Our journey to managing Jenkins on AWS EKS

Here at BrowserStack, our engineers run on passion and coffee to build and ship awesome features at an incredible frequency to show our commitment to our loyal users worldwide. Here, our teams have to maintain confidence that their code works as intended, and indeed, our methodology is not based on “Hope that everything works”.

We help organizations, irrespective of their size, to deliver. To be able to do that, we have to be very critical about our delivery first. At the rate we push the code, doing anything manually will only hinder our engineer’s ability.

“It is beneath the dignity of excellent men to waste their time in the calculation when any peasant could do the work just as accurately with the aid of a machine”

- Gottfried Leibniz, 1694

We took that seriously. We don’t want to disrespect our engineers. So, we made sure none of our engineers will work on repetitive and menial tasks ever again, and a good CI/CD pipeline ensures just that. From testing out the code in different fashions to the final deployment, a well-designed CI/CD can help drastically reduce the time taken in each step and increase free time for our engineers to have fun.

Initially, when our teams were small, for CI/CD, we had multiple platforms for deployments based on use-cases.

We had a single m5.xlarge machine on AWS running Jenkins in a Docker container. The jobs were set up manually from the Jenkins UI. Another tool we use was Samson which was again set up on a standalone machine mostly used for application deploys. Apart from this, several other teams had set up their own Jenkins to cater to their needs.

This used to work pretty well until a few months ago. As the company started to “Blitzscale”, the number of engineers in the team almost doubled, and so did the number of jobs run on these platforms.

We didn’t over-engineer our CI/CD processes to handle the scalability in the past. Informally speaking, in a scalable system, things should not get incrementally worse as we move from small to large. And there is only so much we can scale vertically. Vertical scaling will cost more, and even if cost-saving is not a priority, technology and equipment are still obviously limited by its time. So, it was time for us to scale horizontally.

A good scalable system has:

Size scalability: Adding more nodes should make the system linearly faster
Administrative scalability: Adding more nodes should not increase the administrative costs
Storage scalability: Adding more nodes should not increase the probability of data loss
Availability: Adding more nodes should increase the availability of the system

The issue with our setup was:

The distributed nature of deploys used to create many issues in access management, tracking deploys, and an added overhead of maintenance of all these platforms.
Scalability was an issue as the resource requirement was going up, and these platforms were just being run on a single machine.
Single point of failure
Reproducibility - If the machine volume ever got corrupted, there was no way to recover the jobs and pipelines as they were set up manually and not maintained anywhere.

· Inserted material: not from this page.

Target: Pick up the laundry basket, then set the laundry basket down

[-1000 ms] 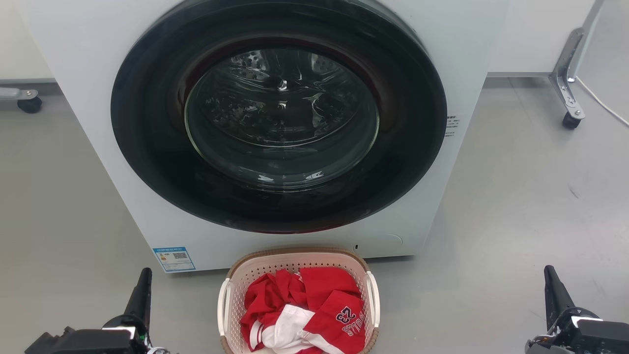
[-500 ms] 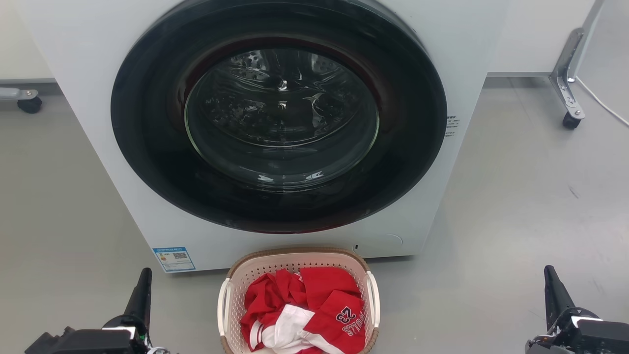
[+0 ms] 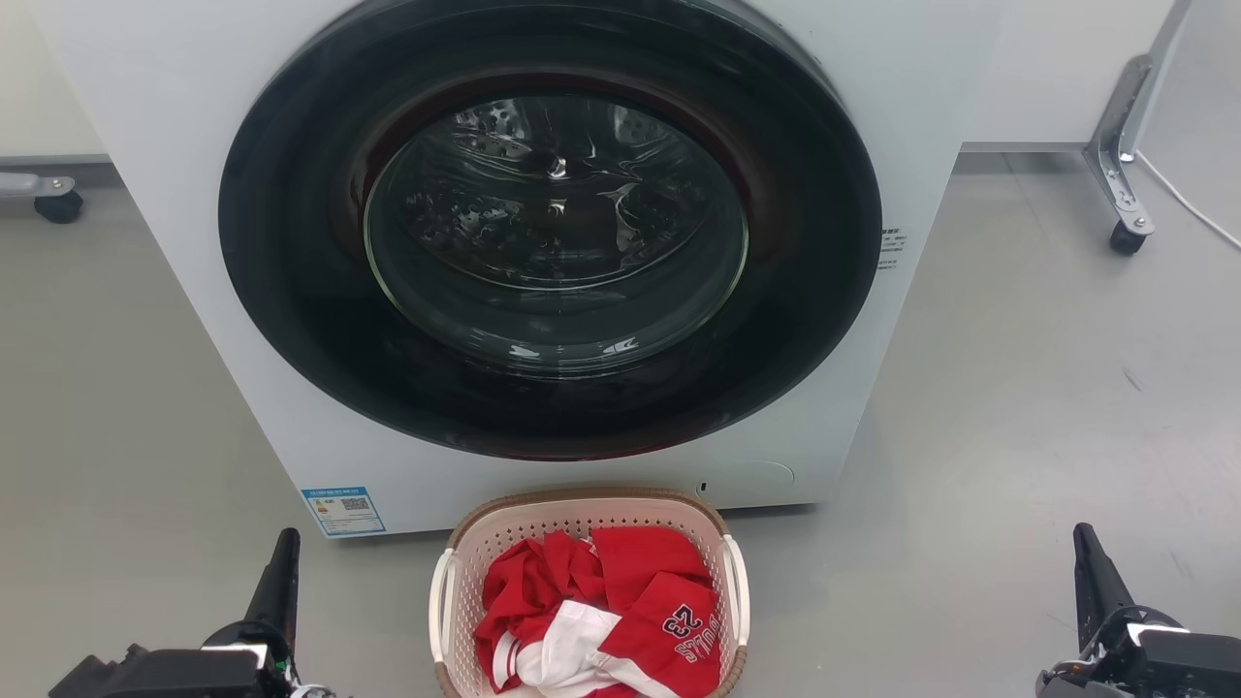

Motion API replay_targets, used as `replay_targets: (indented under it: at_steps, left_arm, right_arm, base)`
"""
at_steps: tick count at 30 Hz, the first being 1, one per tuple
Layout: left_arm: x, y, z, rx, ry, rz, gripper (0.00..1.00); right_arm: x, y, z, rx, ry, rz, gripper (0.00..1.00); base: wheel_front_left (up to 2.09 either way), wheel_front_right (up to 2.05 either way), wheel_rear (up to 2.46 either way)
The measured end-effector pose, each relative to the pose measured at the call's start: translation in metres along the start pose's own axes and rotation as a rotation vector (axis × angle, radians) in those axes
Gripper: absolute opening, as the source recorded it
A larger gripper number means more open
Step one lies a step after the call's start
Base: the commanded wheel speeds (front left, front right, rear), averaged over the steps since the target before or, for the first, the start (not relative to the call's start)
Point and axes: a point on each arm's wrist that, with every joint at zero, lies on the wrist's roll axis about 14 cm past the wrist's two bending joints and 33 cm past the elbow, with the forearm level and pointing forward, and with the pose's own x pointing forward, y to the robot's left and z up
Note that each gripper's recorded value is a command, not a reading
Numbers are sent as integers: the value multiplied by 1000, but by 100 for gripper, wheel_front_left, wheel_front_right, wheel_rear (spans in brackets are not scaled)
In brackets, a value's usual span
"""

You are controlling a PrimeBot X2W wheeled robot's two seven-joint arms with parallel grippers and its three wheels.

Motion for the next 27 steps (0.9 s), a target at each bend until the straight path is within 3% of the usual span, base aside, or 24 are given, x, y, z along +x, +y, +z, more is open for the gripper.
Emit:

More or less, it was becoming cumbersome to manage it manually through UI, and also, our anxiety was going through the roof due to the issues mentioned above.

Major decisions

We wanted to engineer a distributed system for CI/CD to solve issues like scalability, single point of failure, maintenance, and growing team size.

In the past, we were aware of all the issues we were going to encounter, so to make the transition easier, we decided to set up Jenkins to run in a Docker container the past.

To automate scaling, deployment, and management of containers more efficiently, we have gone for Kubernetes. Kubernetes, also known as K8s, is an open-source system for automating deployment, scaling, and management of containerized applications. Instead of self-managed service, we have opted for managed service called AWS EKS - Elastic Kubernetes Service to further streamline the process. We plan on describing our AWS adventures further in a separate post.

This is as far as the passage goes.